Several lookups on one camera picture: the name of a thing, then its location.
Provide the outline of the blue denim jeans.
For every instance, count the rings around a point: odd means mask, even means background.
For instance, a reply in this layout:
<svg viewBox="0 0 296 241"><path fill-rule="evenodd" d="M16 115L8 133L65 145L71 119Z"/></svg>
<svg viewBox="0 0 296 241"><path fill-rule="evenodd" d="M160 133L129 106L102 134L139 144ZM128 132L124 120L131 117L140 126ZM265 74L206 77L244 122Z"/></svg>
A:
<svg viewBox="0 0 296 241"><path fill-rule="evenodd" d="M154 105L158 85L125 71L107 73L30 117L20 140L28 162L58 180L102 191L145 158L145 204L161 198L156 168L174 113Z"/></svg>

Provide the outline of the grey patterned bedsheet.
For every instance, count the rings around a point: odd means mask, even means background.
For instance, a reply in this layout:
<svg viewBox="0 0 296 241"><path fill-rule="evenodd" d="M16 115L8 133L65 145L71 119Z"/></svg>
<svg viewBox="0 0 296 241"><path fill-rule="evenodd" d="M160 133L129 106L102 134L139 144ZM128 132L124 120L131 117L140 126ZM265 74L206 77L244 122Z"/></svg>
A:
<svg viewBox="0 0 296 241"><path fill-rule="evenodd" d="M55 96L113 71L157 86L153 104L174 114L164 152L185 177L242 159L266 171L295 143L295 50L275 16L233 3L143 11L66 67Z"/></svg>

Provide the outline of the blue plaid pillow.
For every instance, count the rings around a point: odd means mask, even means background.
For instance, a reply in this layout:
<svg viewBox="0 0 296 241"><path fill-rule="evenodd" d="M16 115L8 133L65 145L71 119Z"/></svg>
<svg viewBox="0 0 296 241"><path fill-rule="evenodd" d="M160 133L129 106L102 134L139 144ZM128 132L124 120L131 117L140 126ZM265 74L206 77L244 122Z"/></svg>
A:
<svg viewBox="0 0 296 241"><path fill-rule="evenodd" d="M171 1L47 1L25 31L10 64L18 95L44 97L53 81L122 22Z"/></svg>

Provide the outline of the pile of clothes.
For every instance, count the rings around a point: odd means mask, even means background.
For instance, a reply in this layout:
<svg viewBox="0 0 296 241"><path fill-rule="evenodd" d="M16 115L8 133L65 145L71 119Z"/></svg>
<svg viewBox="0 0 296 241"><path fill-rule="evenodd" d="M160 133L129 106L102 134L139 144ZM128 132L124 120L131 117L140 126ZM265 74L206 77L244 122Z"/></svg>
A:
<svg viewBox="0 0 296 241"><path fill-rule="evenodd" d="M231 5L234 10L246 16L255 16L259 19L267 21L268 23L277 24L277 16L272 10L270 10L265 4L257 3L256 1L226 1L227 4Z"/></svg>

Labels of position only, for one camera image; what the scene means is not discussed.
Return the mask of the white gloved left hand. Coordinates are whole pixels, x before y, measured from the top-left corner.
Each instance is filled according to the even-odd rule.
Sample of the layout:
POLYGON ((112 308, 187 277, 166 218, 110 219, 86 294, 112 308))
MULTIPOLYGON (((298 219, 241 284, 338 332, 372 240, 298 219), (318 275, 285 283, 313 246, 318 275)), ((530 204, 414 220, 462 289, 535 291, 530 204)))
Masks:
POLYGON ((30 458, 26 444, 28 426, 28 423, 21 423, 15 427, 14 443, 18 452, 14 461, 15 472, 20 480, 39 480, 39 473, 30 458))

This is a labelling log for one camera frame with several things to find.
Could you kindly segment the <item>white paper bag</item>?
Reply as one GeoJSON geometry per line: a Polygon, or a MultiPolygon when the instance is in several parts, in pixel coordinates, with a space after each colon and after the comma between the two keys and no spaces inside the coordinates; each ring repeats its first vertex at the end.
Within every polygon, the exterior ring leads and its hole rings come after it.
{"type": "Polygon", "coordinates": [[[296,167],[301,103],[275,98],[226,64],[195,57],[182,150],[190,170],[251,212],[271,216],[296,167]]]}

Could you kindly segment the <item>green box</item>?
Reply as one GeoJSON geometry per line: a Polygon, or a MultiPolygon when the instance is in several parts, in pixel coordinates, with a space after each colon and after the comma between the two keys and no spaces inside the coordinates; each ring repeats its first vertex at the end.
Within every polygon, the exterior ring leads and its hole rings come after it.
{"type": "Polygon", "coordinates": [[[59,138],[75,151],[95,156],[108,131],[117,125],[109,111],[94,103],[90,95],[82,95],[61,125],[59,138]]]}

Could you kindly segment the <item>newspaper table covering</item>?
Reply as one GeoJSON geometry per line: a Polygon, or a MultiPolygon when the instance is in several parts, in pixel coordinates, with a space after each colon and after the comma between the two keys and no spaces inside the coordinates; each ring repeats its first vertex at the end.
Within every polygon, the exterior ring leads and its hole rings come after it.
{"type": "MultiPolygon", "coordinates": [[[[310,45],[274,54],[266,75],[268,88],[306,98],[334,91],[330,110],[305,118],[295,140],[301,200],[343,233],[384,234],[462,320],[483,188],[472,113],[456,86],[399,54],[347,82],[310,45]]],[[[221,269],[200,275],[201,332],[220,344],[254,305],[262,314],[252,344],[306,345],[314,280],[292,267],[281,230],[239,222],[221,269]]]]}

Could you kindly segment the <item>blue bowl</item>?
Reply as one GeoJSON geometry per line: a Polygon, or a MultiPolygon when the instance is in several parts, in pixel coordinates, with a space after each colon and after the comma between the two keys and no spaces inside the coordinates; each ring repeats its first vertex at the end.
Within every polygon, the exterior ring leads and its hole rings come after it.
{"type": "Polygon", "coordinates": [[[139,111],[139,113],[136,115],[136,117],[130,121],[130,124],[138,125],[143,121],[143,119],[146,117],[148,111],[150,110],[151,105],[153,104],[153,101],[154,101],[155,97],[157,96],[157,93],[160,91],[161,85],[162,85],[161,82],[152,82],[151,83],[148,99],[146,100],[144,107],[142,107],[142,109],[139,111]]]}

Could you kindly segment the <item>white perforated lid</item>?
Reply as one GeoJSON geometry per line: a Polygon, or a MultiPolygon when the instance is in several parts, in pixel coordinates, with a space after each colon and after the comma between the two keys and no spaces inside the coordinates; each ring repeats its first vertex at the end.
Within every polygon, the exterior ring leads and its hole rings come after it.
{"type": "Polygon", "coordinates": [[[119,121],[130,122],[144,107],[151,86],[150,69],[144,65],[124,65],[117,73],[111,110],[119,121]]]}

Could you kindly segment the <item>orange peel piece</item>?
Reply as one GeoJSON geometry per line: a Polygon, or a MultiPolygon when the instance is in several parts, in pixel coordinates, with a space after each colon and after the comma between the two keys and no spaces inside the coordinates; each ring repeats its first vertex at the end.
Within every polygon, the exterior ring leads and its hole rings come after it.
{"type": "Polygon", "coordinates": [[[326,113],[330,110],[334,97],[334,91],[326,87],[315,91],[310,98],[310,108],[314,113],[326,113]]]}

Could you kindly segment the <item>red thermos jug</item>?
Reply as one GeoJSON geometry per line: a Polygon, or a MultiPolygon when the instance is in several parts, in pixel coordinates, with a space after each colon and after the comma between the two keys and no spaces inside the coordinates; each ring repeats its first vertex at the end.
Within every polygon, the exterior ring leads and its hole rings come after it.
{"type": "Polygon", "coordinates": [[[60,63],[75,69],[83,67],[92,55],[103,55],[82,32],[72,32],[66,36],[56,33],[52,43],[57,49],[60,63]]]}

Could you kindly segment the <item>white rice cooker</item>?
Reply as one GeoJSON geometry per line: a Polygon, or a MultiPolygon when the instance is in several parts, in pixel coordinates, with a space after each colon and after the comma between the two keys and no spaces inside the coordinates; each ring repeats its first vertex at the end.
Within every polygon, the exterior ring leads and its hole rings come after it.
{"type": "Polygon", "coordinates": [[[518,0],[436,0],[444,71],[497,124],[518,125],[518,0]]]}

**PROBLEM:**
Your task for the entries above: copy exactly the span starting with the line with "Return the mask" and going on through the line with "Could you kindly segment the <item>white paper", both lines included, and nothing else.

**YOUR RESPONSE:**
Return the mask of the white gloved left hand. Coordinates are whole pixels, x before y, measured from the top-left corner.
Each instance is filled according to the even-odd rule.
Sample of the layout:
POLYGON ((112 308, 187 277, 166 218, 110 219, 86 294, 112 308))
MULTIPOLYGON (((298 219, 241 284, 338 332, 372 240, 298 219), (318 275, 285 283, 313 246, 318 275)), ((530 204, 414 220, 462 289, 535 291, 530 204)))
Masks:
POLYGON ((30 458, 26 444, 28 426, 28 423, 21 423, 15 427, 14 443, 18 452, 14 461, 15 472, 20 480, 39 480, 39 473, 30 458))

This is a labelling log for one camera frame with several things to find.
Could you kindly segment the <item>white paper bag</item>?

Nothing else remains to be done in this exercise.